Required work. Drop the images; return everything else in the listing below exactly.

Supplied material.
--------------------------------

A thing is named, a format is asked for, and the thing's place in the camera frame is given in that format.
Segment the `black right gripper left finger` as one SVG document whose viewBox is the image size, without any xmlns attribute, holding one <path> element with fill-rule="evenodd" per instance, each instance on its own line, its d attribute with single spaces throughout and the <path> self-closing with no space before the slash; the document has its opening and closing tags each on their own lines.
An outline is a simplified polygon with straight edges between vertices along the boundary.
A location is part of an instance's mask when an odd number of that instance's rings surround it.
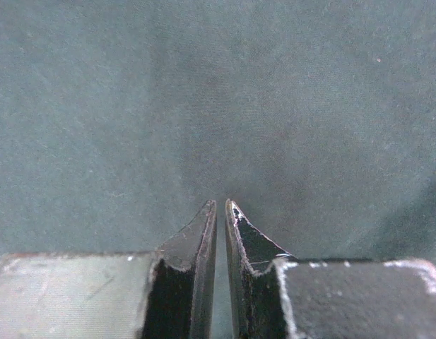
<svg viewBox="0 0 436 339">
<path fill-rule="evenodd" d="M 154 251 L 0 259 L 0 338 L 208 338 L 216 203 Z"/>
</svg>

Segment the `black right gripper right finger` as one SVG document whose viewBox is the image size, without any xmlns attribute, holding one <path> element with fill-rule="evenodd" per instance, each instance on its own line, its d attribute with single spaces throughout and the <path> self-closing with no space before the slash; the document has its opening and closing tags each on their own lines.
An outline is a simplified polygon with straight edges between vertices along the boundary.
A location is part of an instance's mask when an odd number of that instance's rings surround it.
<svg viewBox="0 0 436 339">
<path fill-rule="evenodd" d="M 225 204 L 236 338 L 436 338 L 436 267 L 298 259 Z"/>
</svg>

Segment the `black garment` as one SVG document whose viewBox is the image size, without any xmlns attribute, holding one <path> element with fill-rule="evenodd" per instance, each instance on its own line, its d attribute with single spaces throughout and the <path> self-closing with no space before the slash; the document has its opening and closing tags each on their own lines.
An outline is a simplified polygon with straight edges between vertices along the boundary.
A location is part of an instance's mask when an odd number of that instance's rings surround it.
<svg viewBox="0 0 436 339">
<path fill-rule="evenodd" d="M 299 257 L 436 263 L 436 1 L 0 1 L 0 255 L 227 198 Z"/>
</svg>

--------------------------------

Answer space.
A thing is named, a format is asked for, and the thing's place in the camera frame is given in that format.
Segment the `black right gripper left finger` as one SVG document whose viewBox is the image size, without any xmlns attribute, holding one <path> element with fill-rule="evenodd" per instance, each instance on its own line, its d attribute with single spaces throughout and the <path> self-closing with no space before the slash; the document has its opening and closing tags each on their own lines.
An outline is a simplified polygon with straight edges between vertices along the boundary.
A location is part of an instance's mask when an odd number of that instance's rings surround it.
<svg viewBox="0 0 436 339">
<path fill-rule="evenodd" d="M 154 251 L 0 259 L 0 338 L 208 338 L 216 203 Z"/>
</svg>

Segment the `black right gripper right finger` as one SVG document whose viewBox is the image size, without any xmlns attribute, holding one <path> element with fill-rule="evenodd" per instance, each instance on its own line, its d attribute with single spaces throughout and the <path> self-closing with no space before the slash; the document has its opening and closing tags each on their own lines.
An outline is a simplified polygon with straight edges between vertices along the boundary.
A location is part of an instance's mask when an odd number of that instance's rings surround it.
<svg viewBox="0 0 436 339">
<path fill-rule="evenodd" d="M 225 204 L 236 338 L 436 338 L 436 267 L 298 259 Z"/>
</svg>

Segment the `black garment` as one SVG document whose viewBox is the image size, without any xmlns attribute, holding one <path> element with fill-rule="evenodd" per instance, each instance on its own line, its d attribute with single spaces throughout and the <path> self-closing with no space before the slash; the document has its opening and closing tags each on their own lines.
An outline is a simplified polygon with straight edges between vertices along the boundary.
A location is part of an instance's mask when an odd number of that instance's rings surround it.
<svg viewBox="0 0 436 339">
<path fill-rule="evenodd" d="M 299 257 L 436 263 L 436 1 L 0 1 L 0 255 L 227 198 Z"/>
</svg>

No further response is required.